While they were talking over the problem and Walter was trying to make Van Shaw see how important it was to take account of the position induced in the several turns and the fact of the reaction of the armature current, half a dozen other fellows dropped in. Walter was quite popular and not infrequently eight or ten students might be found in his rooms, as on this occasion.
Van Shaw was soon in possession of all Walter's knowledge on the subject, for he was bright enough mentally, and he carelessly sauntered over to the dresser and made a comment on it. Then he noticed a picture of Helen Douglas, a new one which Helen had sent Walter within the last few days.
"Sister, isn't she?" asked Van Shaw.
Walter nodded.
"Mighty handsome girl. Hope she'll visit you some time," said Van Shaw, as he picked up the photograph and started to pass it around among the other fellows.
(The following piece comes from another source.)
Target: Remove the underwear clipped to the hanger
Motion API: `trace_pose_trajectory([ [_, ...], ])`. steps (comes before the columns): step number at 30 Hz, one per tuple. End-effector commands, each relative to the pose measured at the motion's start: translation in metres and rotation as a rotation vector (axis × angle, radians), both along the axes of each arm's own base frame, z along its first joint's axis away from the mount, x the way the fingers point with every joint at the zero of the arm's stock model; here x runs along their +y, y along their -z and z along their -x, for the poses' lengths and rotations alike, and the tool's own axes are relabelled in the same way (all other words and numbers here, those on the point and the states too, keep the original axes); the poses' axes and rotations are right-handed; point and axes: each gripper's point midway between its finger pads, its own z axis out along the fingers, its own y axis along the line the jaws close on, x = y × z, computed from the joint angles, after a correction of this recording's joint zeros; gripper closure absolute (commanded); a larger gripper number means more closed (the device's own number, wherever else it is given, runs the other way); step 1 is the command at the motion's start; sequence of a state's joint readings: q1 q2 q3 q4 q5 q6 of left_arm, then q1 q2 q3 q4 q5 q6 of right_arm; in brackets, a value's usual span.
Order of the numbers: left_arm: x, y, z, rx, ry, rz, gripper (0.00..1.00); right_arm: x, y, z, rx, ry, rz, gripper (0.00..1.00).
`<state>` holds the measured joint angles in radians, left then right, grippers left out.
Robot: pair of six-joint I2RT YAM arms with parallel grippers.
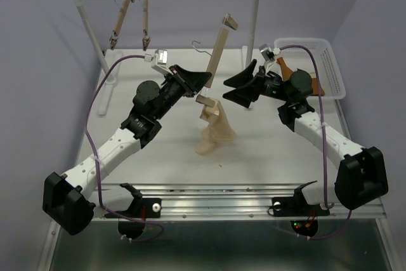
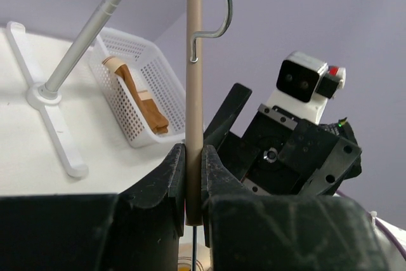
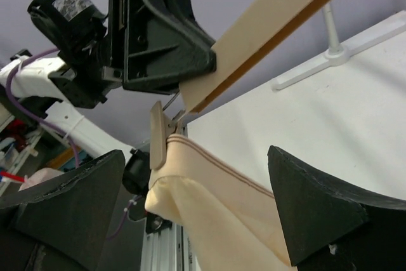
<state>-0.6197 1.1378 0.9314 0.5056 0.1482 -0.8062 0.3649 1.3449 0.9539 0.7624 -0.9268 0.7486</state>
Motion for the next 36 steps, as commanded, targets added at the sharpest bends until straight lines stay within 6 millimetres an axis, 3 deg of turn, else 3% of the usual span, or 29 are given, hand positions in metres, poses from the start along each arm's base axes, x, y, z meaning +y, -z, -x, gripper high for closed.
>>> trace_pose_trajectory([
  [1,0.011,-0.068,0.003,-0.155,-0.037,0.125,1.0,0.007,-0.007,0.024,-0.07,-0.103,-0.015,0.0],
  [3,0.012,-0.073,0.004,-0.173,-0.036,0.144,1.0,0.009,-0.007,0.016,-0.025,-0.082,-0.047,0.0],
  [8,0.017,-0.072,0.0,-0.151,-0.066,0.207,1.0,0.014,-0.021,0.04,-0.013,-0.195,-0.161,0.0],
  [11,0.018,-0.073,0.001,-0.155,-0.06,0.245,1.0,0.022,-0.02,0.042,0.009,-0.224,-0.163,0.0],
  [14,0.022,-0.072,-0.004,-0.145,-0.095,0.267,1.0,0.033,-0.009,0.032,0.069,-0.19,-0.126,0.0],
  [19,0.024,-0.072,-0.009,-0.149,-0.139,0.267,1.0,0.035,-0.01,0.025,0.117,-0.139,-0.142,0.01],
  [23,0.023,-0.068,-0.013,-0.136,-0.151,0.266,1.0,0.032,-0.019,0.029,0.132,-0.153,-0.174,0.09],
  [27,0.021,-0.065,-0.015,-0.132,-0.164,0.262,1.0,0.031,-0.026,0.03,0.158,-0.172,-0.228,0.34],
  [30,0.024,-0.061,-0.017,-0.124,-0.189,0.26,1.0,0.03,-0.033,0.04,0.147,-0.237,-0.253,0.33],
  [36,0.024,-0.059,-0.019,-0.11,-0.225,0.275,1.0,0.04,-0.027,0.043,0.171,-0.286,-0.222,0.28],
])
There was something so offensive in the tone and manner of Van Shaw that
Walter, who was standing near him, intercepted the picture before anyone
in the room could take it. He put it back into its place without a word.
Van Shaw laughed.
"Say, maybe she isn't your sister, either. That makes me think," and before Walter could realise what he was doing, Van Shaw had begun a questionable story, while the group in the room sat and lounged around with looks of anticipated amusement.
Walter Douglas will never forget that scene and his part in it if he lives a hundred years. Van Shaw was leaning up against the dresser, in a vain way mindful of the impression he was about to make, when Walter interrupted him. Walter was very pale and what he said came from lips that trembled with a mingling of anger, and fear of the result.
"Wait! I would rather you would not tell that story in my room."
Van Shaw could not have been more astonished if Walter had pointed a gun at him. The rest of the company simply stared in the most profound silence at Walter. Ten or fifteen seconds ticked away. Then Van Shaw, who had turned very red in the face, said, slowly: "I don't know as you have anything to say about this. I don't intend to let a good story go untold."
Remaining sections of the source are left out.